Design
Design Criteria and Functionality

The primary objective of this project was to create an autonomous mobile manipulation system capable of localized multi-object retrieval. The specific design criteria and desired functionalities included:
- Multi-Tag Detection and Tracking: The system must use computer vision to identify and locate specific targets (wooden cubes) and the robot’s own position relative to them using multiple ArUco markers.
- Navigation: The TurtleBot must navigate to a precise stop distance from the target to facilitate a successful grasp.
- Precision Actuation: A custom-built robotic arm must execute a multi-step pick-and-place sequence, including preparing for the grab, grasping, lifting, and depositing the object into an onboard container.
- Loop Closure: The robot must be able to return to its home base after successfully retrieving or placing a block
Design
Arm Design Physical Structure

We developed a 4-DOF (Degree of Freedom) robotic arm constructed from basswood featuring four revolute servos for positioning and one additional servo for the gripper. The arm has a vertical reach of approximately 11.8 cm and a horizontal reach of 14.5 cm to the gripper. The gripper opens at 140 degrees and closes at 180 degrees.
Perception and Localization
We utilized an Intel RealSense camera to detect 25 mm ArUco markers pasted on the blocks. This data is processed through an Aruco Node in ROS2 to update the TF Tree allowing the TurtleBot Controller to compute precise transforms for navigation.
Control System
The high-level planning is handled in ROS, which communicates velocity commands to the TurtleBot base. For the arm, commands are bridged from a Raspberry Pi to an Arduino via USB Serial to actuate the servos.

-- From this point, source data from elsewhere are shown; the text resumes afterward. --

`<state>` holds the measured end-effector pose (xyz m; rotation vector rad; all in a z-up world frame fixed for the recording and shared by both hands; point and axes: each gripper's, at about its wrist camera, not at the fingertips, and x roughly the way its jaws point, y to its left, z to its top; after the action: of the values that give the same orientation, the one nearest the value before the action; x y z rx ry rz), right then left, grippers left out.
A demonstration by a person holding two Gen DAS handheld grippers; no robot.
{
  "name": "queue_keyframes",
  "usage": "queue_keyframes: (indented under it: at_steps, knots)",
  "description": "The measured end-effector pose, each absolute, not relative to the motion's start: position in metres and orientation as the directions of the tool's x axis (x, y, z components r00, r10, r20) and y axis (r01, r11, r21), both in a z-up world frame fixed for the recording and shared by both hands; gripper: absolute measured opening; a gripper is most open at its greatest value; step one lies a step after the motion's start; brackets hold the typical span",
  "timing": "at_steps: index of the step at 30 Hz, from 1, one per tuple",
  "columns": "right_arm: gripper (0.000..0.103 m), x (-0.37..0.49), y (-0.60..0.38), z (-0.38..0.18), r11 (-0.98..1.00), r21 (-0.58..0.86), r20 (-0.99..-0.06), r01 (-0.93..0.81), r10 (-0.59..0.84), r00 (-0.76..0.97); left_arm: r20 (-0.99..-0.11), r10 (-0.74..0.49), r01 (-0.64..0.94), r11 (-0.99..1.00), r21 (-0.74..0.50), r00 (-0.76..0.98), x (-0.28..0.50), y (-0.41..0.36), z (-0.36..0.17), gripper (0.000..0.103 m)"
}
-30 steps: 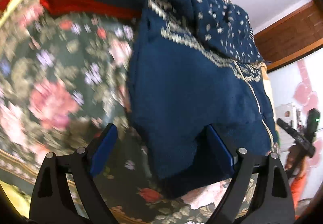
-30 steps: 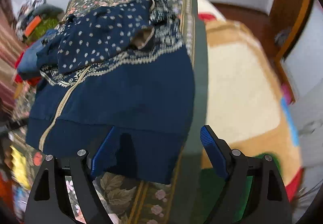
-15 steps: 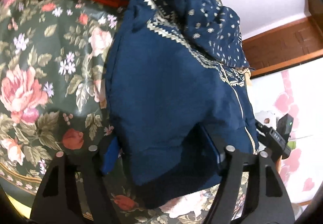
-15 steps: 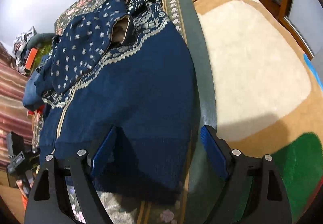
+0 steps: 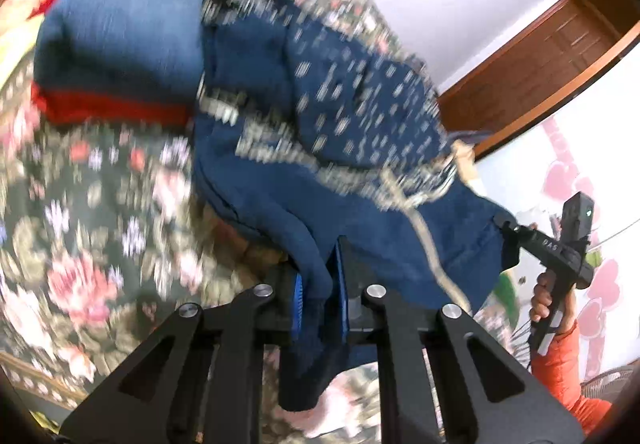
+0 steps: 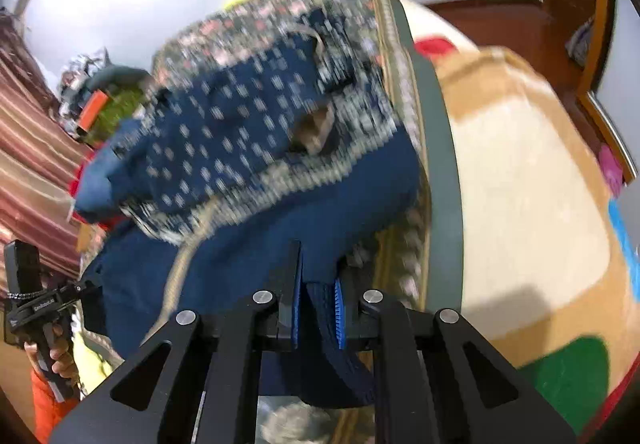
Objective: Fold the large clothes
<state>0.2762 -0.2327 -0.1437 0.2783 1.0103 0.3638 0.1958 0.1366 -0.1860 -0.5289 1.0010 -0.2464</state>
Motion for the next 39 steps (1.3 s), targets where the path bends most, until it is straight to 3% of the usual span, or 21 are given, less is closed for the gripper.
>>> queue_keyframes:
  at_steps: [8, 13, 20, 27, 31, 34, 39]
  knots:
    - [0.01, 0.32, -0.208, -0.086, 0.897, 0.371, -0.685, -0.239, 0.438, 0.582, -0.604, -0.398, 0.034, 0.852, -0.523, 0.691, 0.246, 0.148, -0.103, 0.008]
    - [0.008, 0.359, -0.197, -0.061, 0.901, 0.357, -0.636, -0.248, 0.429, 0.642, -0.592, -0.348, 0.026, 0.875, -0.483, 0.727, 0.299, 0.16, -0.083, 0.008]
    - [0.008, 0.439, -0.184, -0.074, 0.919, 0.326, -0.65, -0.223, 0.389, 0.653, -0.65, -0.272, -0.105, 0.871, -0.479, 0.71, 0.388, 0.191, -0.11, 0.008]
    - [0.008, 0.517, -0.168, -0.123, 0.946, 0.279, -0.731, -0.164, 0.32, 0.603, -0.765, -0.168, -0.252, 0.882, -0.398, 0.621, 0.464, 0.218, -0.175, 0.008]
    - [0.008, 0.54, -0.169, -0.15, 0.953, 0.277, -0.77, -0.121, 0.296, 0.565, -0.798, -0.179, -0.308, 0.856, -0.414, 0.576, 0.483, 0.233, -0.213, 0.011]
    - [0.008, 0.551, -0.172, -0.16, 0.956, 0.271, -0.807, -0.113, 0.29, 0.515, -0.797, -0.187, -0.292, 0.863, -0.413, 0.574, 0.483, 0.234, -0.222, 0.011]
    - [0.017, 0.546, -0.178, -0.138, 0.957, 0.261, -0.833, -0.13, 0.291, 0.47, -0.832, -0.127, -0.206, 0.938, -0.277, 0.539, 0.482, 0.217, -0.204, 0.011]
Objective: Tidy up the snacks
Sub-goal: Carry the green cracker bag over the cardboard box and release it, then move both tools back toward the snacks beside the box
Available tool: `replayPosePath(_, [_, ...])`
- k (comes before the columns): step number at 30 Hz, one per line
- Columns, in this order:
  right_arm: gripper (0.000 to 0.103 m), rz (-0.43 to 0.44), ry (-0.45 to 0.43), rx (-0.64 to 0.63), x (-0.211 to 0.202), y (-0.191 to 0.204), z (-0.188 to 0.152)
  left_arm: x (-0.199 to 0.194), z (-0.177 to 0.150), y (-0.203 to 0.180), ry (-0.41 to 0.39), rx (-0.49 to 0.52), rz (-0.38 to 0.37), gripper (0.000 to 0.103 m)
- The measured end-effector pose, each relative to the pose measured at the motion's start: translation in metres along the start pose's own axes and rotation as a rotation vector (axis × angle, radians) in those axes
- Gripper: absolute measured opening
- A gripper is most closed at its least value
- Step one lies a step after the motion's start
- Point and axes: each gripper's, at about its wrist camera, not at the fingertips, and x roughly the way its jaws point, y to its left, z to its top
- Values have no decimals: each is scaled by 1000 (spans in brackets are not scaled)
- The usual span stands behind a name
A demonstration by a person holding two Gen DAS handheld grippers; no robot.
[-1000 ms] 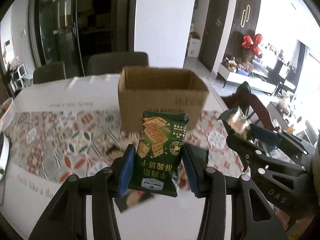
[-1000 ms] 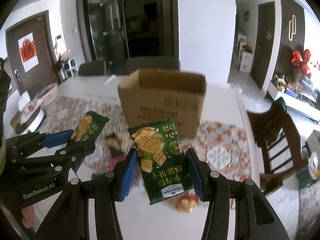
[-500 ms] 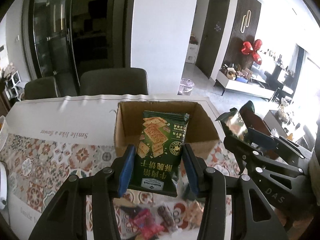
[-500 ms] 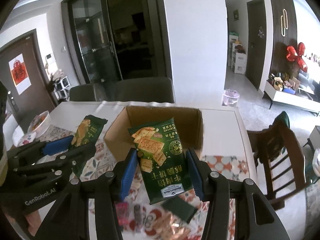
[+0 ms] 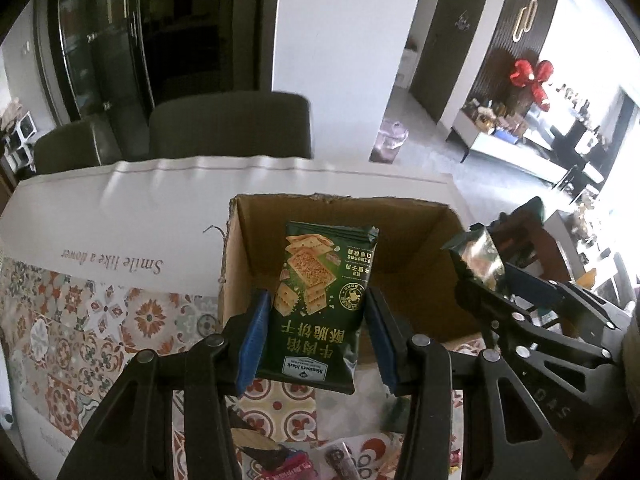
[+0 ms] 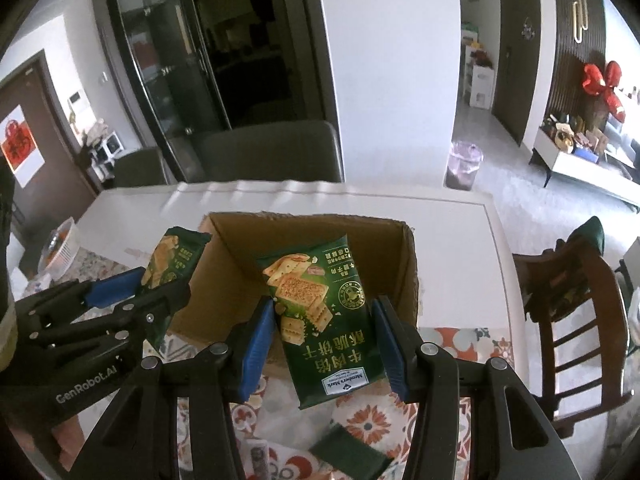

Design Choices and Trade-Offs
During the development process, several design choices were made to balance performance with available resources:
- Material Selection: We transitioned from a cardboard and balsa wood prototype to basswood for the final design. While basswood increased the weight, it provided the structural rigidity necessary to maintain consistent joint angles during heavy lifts.
- Actuator: We swapped standard micro-servos for MG995 servos to increase torque.
- Gripper Surface: We added foam grips to the wooden gripper. This was a response to the “wood on wood” slippage encountered in early testing, sacrificing a small amount of precision for a significantly higher grasp success rate.
- Communication Bridge: We ideally wanted for a ROS → RPi → Arduino serial bridge. This allowed us to autonomously trigger the Arduino to start moving the gripper while maintaining high-level control in ROS though it added complexity to the software stack and wiring with the Turtlebot.
Engineering Applications
Our design choices directly impacted the system’s viability in professional engineering contexts:
- Robustness: The use of ArUco markers provides a reliable localization method, but the small size (25 mm) proved difficult to detect at a distance limiting the distance the camera could operate at.
- Durability: The move to basswood improved the arm’s strength but it still lacks the durability of metal or carbon-fiber components found in industrial Trash Pickers or Industrial Sorters.
- Efficiency: The flow from detection to deposit demonstrates high operational efficiency . However, the current manual calibration required for joint limits and operation would require automation.